FIG. 1 is a block diagram showing an embodiment of the present invention.

FIG. 2 is a graph illustrating a relationship between a driving voltage and an exposure beam power for explaining an adjusting method of a beam power adjusting unit.

FIG. 3 is a graph showing a relationship between a driving voltage and an exposure beam power for explaining a conventional exposure method.

[Explanation of symbols]

 1: laser oscillator 2: power modulator 3: drive voltage application unit 4: beam power adjustment unit 6: mirror 7: head lens 8: glass substrate 8a: photoresist 10: head position detection unit 13: setting unit a: laser beam b: drive voltage c: exposure beam e: adjusted exposure beam

Claims (4)

[Claims] A drive voltage setting value and a power efficiency are set so that the relationship between the drive voltage and the exposure beam power becomes linear within a desired range of the exposure beam power. A driving voltage is applied to the power modulator, and an exposure beam power of an exposure beam emitted from the power modulator is adjusted based on the set power efficiency. 2. A setting means for setting a drive voltage set value and a power efficiency such that the relationship between the drive voltage and the exposure beam power is linear within a desired range of the exposure beam power.
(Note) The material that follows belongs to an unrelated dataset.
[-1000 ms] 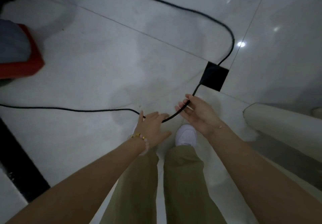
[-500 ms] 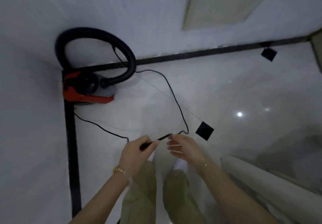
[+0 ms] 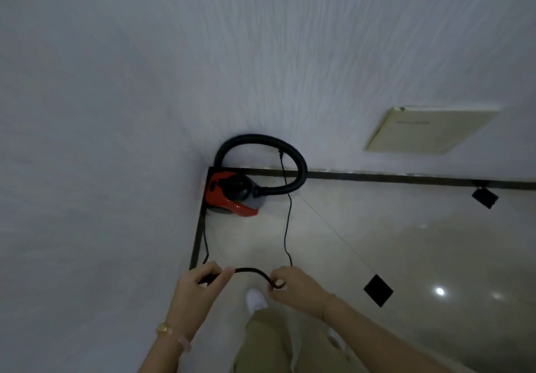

Driving voltage applying means for applying a driving voltage to the power modulator based on the driving voltage set value, and a power efficiency set by the setting means,
An exposure apparatus, comprising: a beam power adjusting unit configured to adjust an exposure beam power of an exposure beam emitted from the power modulator. 3. An exposure apparatus according to claim 2, wherein said beam power adjusting means has a variable deflection beam splitter. 4. The setting means preliminarily measures a driving voltage and a power efficiency with respect to an exposure beam power, and determines a driving voltage and a power efficiency with respect to a desired exposure beam power based on the measurement result. 4. The exposure apparatus according to claim 2, wherein the exposure apparatus is selected and set.